The first was at the birth of each of his children, when his heart was full to overflowing with love for them. He had felt the briefest of touches then, just a prickle across his palm, but enough of a sense to know that someone was looking in on him. His soulmate was out there, and whoever it was knew that Bard was happy, joyous even, without him. There was no sense of anger or hurt, though, just a deep satisfaction that Bard appreciated.
The second time he felt his soulmate was when Ameline died, so soon after Tilda’s birth that Bard felt the change like whiplash, catapulting him from joy to deep sorrow in a matter of seconds. He passed the baby to the midwife and cradled his wife’s body in his arms, weeping for her loss. His youngest would never even know her…

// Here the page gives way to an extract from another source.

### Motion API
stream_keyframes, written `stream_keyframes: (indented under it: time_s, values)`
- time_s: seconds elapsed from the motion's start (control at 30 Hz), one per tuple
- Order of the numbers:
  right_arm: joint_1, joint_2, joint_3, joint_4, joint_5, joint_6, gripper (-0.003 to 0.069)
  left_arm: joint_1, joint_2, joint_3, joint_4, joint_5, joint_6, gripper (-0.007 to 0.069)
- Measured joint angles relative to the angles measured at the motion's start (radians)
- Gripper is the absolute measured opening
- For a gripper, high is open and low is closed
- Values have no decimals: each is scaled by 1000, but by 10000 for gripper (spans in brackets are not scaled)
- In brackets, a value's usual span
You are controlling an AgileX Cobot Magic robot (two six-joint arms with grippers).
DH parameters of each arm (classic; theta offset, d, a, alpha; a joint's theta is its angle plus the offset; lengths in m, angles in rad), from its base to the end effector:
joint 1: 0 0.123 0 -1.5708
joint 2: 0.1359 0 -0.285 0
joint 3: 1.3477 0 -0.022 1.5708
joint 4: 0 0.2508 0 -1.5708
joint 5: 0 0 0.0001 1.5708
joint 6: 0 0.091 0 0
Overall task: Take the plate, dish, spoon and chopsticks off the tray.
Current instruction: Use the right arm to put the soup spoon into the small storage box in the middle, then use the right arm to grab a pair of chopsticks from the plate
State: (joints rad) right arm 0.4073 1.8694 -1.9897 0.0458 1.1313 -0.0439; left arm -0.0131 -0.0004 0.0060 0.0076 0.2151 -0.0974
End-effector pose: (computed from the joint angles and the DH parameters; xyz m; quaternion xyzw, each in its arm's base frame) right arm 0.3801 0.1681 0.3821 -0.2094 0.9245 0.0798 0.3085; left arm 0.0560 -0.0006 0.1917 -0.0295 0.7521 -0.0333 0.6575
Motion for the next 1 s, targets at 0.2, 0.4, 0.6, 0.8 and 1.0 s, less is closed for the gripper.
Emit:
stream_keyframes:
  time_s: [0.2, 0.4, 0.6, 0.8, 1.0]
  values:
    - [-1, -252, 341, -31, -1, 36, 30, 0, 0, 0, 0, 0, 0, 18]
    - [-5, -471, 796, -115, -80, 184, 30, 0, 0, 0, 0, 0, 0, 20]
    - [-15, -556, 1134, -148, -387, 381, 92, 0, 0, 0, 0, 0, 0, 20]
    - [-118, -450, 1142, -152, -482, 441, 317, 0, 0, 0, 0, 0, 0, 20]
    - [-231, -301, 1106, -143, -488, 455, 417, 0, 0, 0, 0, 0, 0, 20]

Iston, le melin. Goheno nin. The words were barely there, faint echoes in his mind, but they drew Bard out of the darkness. He didn’t understand them, but he took their meaning: comfort, commiseration. Affection. It blanketed his mind, gave him the distance necessary to look to his children and care for their needs as their grief slowly began to settle. Somewhere out there, even if he never met him, was someone who cared enough for Bard to help him in his darkest hour. He loved his soulmate for that.

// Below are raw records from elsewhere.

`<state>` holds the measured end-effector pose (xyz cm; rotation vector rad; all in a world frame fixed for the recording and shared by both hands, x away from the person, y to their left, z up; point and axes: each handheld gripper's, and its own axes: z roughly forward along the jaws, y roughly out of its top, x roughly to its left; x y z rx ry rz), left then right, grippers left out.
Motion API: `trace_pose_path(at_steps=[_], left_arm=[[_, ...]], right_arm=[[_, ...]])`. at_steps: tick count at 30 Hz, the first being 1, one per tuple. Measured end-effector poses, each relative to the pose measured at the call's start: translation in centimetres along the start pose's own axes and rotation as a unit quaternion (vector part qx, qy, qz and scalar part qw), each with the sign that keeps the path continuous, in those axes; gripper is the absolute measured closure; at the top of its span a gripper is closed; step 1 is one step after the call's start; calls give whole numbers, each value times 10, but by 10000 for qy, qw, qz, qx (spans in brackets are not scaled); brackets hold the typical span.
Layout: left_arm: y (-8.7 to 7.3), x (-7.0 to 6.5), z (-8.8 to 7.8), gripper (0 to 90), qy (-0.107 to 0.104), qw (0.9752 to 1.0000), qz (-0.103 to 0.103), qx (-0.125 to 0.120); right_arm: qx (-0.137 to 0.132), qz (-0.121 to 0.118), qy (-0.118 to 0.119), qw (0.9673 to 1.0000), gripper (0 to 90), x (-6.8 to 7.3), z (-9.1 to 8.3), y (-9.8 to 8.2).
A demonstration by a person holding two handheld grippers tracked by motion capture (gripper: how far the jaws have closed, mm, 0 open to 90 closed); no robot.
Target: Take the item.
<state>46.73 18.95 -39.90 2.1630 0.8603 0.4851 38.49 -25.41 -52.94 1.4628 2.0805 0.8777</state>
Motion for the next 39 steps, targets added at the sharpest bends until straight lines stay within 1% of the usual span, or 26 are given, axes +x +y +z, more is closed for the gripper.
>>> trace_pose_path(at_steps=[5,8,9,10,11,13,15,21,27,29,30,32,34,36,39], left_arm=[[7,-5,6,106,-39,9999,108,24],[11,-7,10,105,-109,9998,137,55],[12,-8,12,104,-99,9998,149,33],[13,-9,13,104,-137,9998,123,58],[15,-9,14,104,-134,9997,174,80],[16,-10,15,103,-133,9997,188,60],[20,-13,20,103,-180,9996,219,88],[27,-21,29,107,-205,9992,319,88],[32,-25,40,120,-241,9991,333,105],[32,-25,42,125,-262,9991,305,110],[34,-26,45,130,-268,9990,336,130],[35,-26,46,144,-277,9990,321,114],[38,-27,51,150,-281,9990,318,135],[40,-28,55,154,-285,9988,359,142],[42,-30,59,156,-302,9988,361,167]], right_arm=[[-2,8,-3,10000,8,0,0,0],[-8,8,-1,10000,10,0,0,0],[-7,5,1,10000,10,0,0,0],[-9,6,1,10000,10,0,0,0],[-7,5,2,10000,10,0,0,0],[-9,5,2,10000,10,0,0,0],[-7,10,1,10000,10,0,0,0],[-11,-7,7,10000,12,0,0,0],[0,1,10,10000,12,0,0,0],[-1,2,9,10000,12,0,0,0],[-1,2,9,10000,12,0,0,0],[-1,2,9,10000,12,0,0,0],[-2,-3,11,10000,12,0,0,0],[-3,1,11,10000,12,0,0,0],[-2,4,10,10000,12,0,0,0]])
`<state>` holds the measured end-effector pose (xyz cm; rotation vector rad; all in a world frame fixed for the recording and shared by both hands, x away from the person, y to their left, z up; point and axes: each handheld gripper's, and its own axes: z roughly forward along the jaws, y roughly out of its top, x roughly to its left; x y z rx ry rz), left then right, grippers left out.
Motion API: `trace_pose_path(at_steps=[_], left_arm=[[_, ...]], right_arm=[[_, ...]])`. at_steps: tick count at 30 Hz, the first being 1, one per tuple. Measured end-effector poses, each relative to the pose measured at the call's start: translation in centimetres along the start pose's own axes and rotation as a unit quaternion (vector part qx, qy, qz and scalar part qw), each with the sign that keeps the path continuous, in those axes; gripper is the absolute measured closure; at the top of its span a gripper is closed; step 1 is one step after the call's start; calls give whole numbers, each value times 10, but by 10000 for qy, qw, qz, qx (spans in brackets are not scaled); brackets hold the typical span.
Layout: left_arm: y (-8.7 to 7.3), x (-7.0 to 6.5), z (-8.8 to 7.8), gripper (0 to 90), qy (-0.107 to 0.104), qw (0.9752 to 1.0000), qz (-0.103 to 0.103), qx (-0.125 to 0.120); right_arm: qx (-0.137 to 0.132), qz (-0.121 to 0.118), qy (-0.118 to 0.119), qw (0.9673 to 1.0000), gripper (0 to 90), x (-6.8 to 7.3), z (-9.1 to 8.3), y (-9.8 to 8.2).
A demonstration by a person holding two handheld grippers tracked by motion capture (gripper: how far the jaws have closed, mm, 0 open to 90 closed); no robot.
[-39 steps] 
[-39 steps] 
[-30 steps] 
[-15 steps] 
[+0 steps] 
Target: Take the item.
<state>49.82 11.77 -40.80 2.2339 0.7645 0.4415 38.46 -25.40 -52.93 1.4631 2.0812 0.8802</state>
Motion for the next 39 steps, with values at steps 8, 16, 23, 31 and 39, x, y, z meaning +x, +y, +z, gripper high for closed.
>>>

The children grew, and in time the pain lessened. Bard did his work and kept his head down, but the Master was more suspicious than ever, and as soon as dwarves and a lone hobbit came on the scene, he knew he was in trouble. He couldn’t hand them over, though. They deserved to find their fate, even if it was a gruesome one.
When the dragon came to Laketown, Bard remembered his softness and regretted it.
The black arrow was a relic, long-forgotten by everyone in the town except for Bard and his family. It took both him and Bain to set it up, and as the dragon stalked toward them across the pyre of their burning city, Bard knew he only had one chance to save his life, and the lives of his children. The truth of it settled deep in his bones, and he stared into the face of death and found its weakness. He shot true, and the dragon writhed and flailed before finally sinking into the depths of the lake. The water, Bard noted in the odd silence of his mind, would be fouled for months.
Even with the death of the dragon, it would have gone hard for the people of Laketown if the elves hadn’t decided to break their customary silence—and distance—and come down out of the woods, bringing food and clean water. Bard, unofficially elected the spokesman of his people even though he had no interest in the job, came forward to meet the elven representative and thank him for the assistance.
Only this…this was no mere factor. The being riding toward him was so elegant as to seem unearthly, long white-blond hair flowing out behind him, armor brilliant beneath his dark cloak. His face was beautiful, but distant, and as remote as the stars in the sky.
At least, it was until he saw Bard. Then his pale eyes widened, his mouth dropped open, and his right hand clenched around the reins that held back an animal with a set of antlers that Bard recognized, intimately, from the moonlit lines of his palm. Antlers, with a bright star in the center of them. Thranduil, king of the elves of Mirkwood, and Bard’s…
The elf-lord approached, got down from his elk, and pulled the glove from his right hand. A straight black arrow extended from the base of his palm to the tip of his third finger. “Dragonslayer,” he murmured, and Bard knew, knew it in the ache in his hand that yearned to touch and the hole in his heart that sealed as soon as he set eyes on his…his…
“Soulmate,” Bard whispered, and took his hand.